#### Data provided:
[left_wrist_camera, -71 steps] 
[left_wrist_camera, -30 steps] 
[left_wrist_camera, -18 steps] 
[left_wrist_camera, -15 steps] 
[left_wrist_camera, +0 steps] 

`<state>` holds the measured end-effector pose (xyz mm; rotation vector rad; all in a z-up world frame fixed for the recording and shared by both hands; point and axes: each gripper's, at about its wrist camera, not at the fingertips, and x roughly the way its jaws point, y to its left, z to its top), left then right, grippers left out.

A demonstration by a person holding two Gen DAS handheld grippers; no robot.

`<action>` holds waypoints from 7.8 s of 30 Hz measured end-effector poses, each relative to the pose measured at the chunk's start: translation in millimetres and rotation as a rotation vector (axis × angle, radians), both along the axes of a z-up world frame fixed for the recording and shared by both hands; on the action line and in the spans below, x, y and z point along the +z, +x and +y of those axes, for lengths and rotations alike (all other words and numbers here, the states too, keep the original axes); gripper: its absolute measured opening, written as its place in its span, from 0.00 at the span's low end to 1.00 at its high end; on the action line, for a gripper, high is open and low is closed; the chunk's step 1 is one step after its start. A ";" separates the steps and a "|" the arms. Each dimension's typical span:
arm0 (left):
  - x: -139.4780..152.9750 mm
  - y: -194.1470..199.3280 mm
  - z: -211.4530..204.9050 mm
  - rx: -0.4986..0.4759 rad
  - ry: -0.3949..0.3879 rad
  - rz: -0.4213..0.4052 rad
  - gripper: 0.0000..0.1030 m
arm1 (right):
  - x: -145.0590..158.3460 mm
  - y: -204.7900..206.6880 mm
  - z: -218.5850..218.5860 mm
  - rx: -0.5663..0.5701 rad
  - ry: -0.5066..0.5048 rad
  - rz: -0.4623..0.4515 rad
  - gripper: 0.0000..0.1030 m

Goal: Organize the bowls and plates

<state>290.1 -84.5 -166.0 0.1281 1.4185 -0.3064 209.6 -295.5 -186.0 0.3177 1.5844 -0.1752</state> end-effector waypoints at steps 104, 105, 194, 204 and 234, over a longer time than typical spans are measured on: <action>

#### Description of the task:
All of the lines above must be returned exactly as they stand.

#### Expected answer:
[left_wrist_camera, -71 steps] 
[left_wrist_camera, -30 steps] 
[left_wrist_camera, -18 steps] 
[left_wrist_camera, -15 steps] 
[left_wrist_camera, +0 steps] 

`<state>` holds the measured end-effector pose (xyz mm; rotation vector rad; all in a z-up world frame fixed for the recording and shared by both hands; point and axes: each gripper's, at about its wrist camera, not at the fingertips, and x roughly the way its jaws point, y to its left, z to its top), left then right, grippers left out.

A demonstration by a person holding two Gen DAS handheld grippers; no robot.

`<action>` holds waypoints from 7.8 s of 30 Hz measured end-effector poses, each relative to the pose measured at the chunk's start: translation in millimetres and rotation as a rotation vector (axis × angle, radians), both along the axes of a z-up world frame fixed for the recording and shared by both hands; on the action line and in the spans below, x, y and z point along the +z, +x and +y of those axes, for lengths and rotations alike (all other words and numbers here, the states too, keep the original axes); gripper: its absolute measured opening, written as its place in its span, from 0.00 at the span's low end to 1.00 at its high end; on the action line, for a gripper, high is open and low is closed; the chunk's step 1 is one step after its start. A ";" separates the steps and a "|" the arms. Each dimension's typical span:
arm0 (left):
  - x: -139.4780..152.9750 mm
  - y: -194.1470..199.3280 mm
  - z: -211.4530..204.9050 mm
  - rx: -0.4986..0.4759 rad
  - ry: -0.3949..0.3879 rad
  - rz: -0.4213..0.4052 rad
  - gripper: 0.0000..0.1030 m
arm1 (right):
  - x: -145.0590..158.3460 mm
  - y: -204.7900..206.6880 mm
  - z: -218.5850..218.5860 mm
  - rx: -0.5663..0.5701 rad
  - ry: -0.5066..0.5048 rad
  - rz: -0.4623..0.4515 rad
  - gripper: 0.0000..0.1030 m

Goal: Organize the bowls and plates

<state>290.1 -84.5 -166.0 0.1281 1.4185 -0.3064 209.6 -295.5 -186.0 0.3177 1.5844 -0.1752</state> end-effector waypoints at steps 104, 105, 194, 204 and 234, over a longer time than typical spans are measured on: <action>

With this output, the exercise is done.